> **Exercise**
Reproduce, from the lines below, exactly the stretch that begins at the line containing "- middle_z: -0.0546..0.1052" and ends at the line containing "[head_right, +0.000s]", both included.

> **Data extract**
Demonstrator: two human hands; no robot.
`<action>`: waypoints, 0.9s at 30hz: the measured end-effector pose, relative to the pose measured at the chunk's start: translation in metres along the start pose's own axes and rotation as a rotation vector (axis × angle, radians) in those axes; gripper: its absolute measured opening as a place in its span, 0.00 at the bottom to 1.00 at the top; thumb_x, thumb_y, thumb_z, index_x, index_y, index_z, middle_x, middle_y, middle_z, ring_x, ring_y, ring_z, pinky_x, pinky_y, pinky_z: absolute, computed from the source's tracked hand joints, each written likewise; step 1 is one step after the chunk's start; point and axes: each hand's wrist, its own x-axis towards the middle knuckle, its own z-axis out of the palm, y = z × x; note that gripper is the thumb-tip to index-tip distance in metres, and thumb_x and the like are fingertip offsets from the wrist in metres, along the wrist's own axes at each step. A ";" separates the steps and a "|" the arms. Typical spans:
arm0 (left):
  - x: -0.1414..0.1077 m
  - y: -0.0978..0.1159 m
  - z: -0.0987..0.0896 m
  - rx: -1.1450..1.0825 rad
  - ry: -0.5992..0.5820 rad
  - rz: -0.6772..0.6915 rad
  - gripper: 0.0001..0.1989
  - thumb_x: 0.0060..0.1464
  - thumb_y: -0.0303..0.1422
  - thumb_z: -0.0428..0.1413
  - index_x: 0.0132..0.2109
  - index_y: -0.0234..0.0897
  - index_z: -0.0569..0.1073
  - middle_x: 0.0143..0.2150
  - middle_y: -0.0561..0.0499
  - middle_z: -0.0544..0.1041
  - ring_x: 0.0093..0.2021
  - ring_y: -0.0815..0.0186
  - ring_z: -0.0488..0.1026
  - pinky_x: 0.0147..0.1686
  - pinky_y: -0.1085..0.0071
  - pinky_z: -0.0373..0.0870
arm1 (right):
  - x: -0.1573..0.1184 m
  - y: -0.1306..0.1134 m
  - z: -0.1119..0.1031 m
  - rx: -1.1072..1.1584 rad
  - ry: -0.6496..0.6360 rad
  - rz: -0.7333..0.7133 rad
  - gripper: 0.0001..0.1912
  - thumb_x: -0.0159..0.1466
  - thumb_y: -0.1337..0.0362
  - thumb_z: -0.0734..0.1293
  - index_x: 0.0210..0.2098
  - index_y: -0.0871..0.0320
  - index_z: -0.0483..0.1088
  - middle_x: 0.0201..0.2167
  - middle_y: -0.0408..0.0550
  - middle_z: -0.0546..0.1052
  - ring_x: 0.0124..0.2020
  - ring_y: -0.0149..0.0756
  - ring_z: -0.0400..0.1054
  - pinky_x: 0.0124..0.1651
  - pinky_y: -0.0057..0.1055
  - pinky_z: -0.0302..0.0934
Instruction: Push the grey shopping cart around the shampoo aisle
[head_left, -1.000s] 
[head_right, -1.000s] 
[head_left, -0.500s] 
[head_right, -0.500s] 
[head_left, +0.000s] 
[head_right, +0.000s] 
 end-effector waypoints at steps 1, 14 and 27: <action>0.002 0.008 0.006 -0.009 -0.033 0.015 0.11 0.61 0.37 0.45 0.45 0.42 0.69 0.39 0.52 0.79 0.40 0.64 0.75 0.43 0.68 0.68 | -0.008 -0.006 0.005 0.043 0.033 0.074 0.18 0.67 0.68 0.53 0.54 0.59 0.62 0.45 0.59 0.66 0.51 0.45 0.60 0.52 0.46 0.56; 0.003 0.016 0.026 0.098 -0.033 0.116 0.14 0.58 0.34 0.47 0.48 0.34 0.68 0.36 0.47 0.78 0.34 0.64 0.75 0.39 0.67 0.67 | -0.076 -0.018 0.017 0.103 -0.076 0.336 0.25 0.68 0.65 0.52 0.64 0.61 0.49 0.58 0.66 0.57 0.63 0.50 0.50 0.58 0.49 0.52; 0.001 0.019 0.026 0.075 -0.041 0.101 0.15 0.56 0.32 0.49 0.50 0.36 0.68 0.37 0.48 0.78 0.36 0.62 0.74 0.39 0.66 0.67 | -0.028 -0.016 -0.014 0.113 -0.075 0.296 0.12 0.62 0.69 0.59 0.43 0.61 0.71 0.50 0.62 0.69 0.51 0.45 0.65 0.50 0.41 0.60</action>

> **Task output**
  - middle_z: -0.0546..0.1052
  - ring_x: 0.0124..0.2020
  - ring_y: -0.0149..0.0756
  - ring_z: -0.0400..0.1054
  - pinky_x: 0.0124..0.1651
  - pinky_y: -0.0057..0.1055
  - pinky_z: -0.0302..0.0934
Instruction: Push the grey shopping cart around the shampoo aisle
[head_left, -1.000s] 
[head_right, -1.000s] 
[head_left, -0.500s] 
[head_right, -0.500s] 
[head_left, +0.000s] 
[head_right, +0.000s] 

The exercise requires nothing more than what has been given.